→ Work task
Leaving out the pictures, restate each record below word for word.

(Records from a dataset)
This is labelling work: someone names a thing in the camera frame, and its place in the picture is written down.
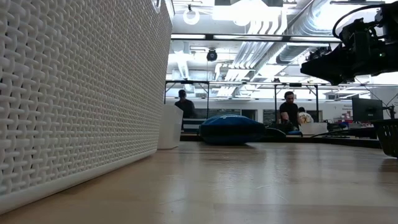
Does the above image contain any black ceiling spotlight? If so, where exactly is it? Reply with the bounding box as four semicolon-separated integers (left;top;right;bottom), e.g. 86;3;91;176
306;45;333;63

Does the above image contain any black overhead beam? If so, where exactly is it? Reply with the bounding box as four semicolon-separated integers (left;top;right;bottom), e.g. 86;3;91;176
170;33;343;44

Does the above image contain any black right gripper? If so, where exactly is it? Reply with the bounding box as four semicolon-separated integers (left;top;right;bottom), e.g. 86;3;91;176
300;40;398;86

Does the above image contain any large white woven bin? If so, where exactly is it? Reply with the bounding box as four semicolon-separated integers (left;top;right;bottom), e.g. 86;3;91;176
0;0;174;215

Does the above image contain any white ring light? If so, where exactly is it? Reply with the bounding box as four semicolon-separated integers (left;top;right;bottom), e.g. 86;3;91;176
182;7;201;26

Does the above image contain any black computer monitor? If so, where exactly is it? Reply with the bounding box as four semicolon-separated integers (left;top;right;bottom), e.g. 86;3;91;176
351;97;384;123

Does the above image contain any blue first aid pouch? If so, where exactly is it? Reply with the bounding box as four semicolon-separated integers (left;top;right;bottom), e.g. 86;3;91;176
199;114;267;146

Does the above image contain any small white plastic bin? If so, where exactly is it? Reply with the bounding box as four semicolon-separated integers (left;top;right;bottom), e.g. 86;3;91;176
157;104;184;150

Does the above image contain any person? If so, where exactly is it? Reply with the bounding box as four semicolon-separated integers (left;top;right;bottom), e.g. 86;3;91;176
279;90;301;125
297;106;314;124
174;89;196;119

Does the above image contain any white box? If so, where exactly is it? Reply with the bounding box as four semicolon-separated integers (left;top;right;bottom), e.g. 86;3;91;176
300;122;329;136

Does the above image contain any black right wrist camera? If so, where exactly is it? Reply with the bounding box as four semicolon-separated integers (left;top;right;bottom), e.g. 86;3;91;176
338;17;379;52

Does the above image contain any black mesh basket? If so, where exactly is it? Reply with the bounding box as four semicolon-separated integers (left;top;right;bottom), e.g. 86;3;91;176
371;118;398;158

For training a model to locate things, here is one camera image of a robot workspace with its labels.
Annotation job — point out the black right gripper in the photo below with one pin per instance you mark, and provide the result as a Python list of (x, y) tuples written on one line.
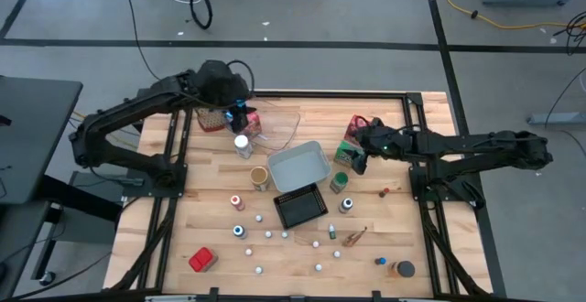
[(384, 142)]

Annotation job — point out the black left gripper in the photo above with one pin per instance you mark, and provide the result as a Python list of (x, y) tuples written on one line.
[(220, 84)]

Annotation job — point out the small red cereal box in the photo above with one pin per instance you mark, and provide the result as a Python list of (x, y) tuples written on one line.
[(253, 126)]

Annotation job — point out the small green cereal box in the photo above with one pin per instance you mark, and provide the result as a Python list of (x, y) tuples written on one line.
[(343, 155)]

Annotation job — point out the green-lid spice jar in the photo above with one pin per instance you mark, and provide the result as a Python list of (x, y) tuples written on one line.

→ Output for this task
This is labelling work: someone names a thing in the camera frame, and its place in the picture is written down.
Does the above image contain any black ceiling spotlight? If so, where exactly is it? Reply with the bounding box as four semicolon-separated integers (left;top;right;bottom), e.g. 86;3;91;176
306;45;333;63

Does the above image contain any black overhead beam? If so, where exactly is it? Reply with the bounding box as four semicolon-separated integers (left;top;right;bottom), e.g. 86;3;91;176
170;33;343;44

Does the above image contain any black right gripper? If so, where exactly is it? Reply with the bounding box as four semicolon-separated integers (left;top;right;bottom), e.g. 86;3;91;176
300;40;398;86

Does the above image contain any large white woven bin? If so, where exactly is it? Reply with the bounding box as four semicolon-separated integers (left;top;right;bottom), e.g. 86;3;91;176
0;0;174;215

Does the above image contain any white ring light? If so, where exactly is it? Reply with the bounding box as four semicolon-separated integers (left;top;right;bottom), e.g. 86;3;91;176
182;7;201;26

Does the above image contain any black computer monitor? If so, where exactly is it? Reply with the bounding box as four semicolon-separated integers (left;top;right;bottom), e.g. 86;3;91;176
351;97;384;123

Does the above image contain any blue first aid pouch? If so, where exactly is it? Reply with the bounding box as four semicolon-separated integers (left;top;right;bottom), e.g. 86;3;91;176
199;114;267;146

Does the above image contain any small white plastic bin? If so, where exactly is it? Reply with the bounding box as four semicolon-separated integers (left;top;right;bottom), e.g. 86;3;91;176
157;104;184;150

Does the above image contain any person? If so, where exactly is it? Reply with the bounding box as four semicolon-separated integers (left;top;right;bottom), e.g. 86;3;91;176
279;90;301;125
297;106;314;124
174;89;196;119

Does the above image contain any white box? If so, where exactly is it? Reply with the bounding box as four semicolon-separated integers (left;top;right;bottom), e.g. 86;3;91;176
300;122;329;136

Does the above image contain any black right wrist camera? If so, where exactly is it? Reply with the bounding box as four semicolon-separated integers (left;top;right;bottom), e.g. 86;3;91;176
338;17;379;52

Does the above image contain any black mesh basket? If so, where exactly is it? Reply with the bounding box as four semicolon-separated integers (left;top;right;bottom), e.g. 86;3;91;176
371;118;398;158

For training a model to locate things, here is one camera image of a robot workspace with its labels.
Annotation job — point out the black right gripper in the photo below with one pin per instance you mark, and provide the result as a Python list of (x, y) tuples written on one line.
[(384, 142)]

Annotation job — point out the black left gripper in the photo above with one pin per instance you mark, and provide the result as a Python list of (x, y) tuples written on one line.
[(220, 84)]

Annotation job — point out the small red cereal box in the photo above with one pin per instance you mark, and provide the result as a Python list of (x, y) tuples written on one line.
[(253, 126)]

Annotation job — point out the small green cereal box in the photo above with one pin per instance you mark, and provide the result as a Python list of (x, y) tuples written on one line.
[(343, 155)]

Annotation job — point out the green-lid spice jar in the photo above with one pin per instance you mark, and provide the result as a Python list of (x, y) tuples written on one line.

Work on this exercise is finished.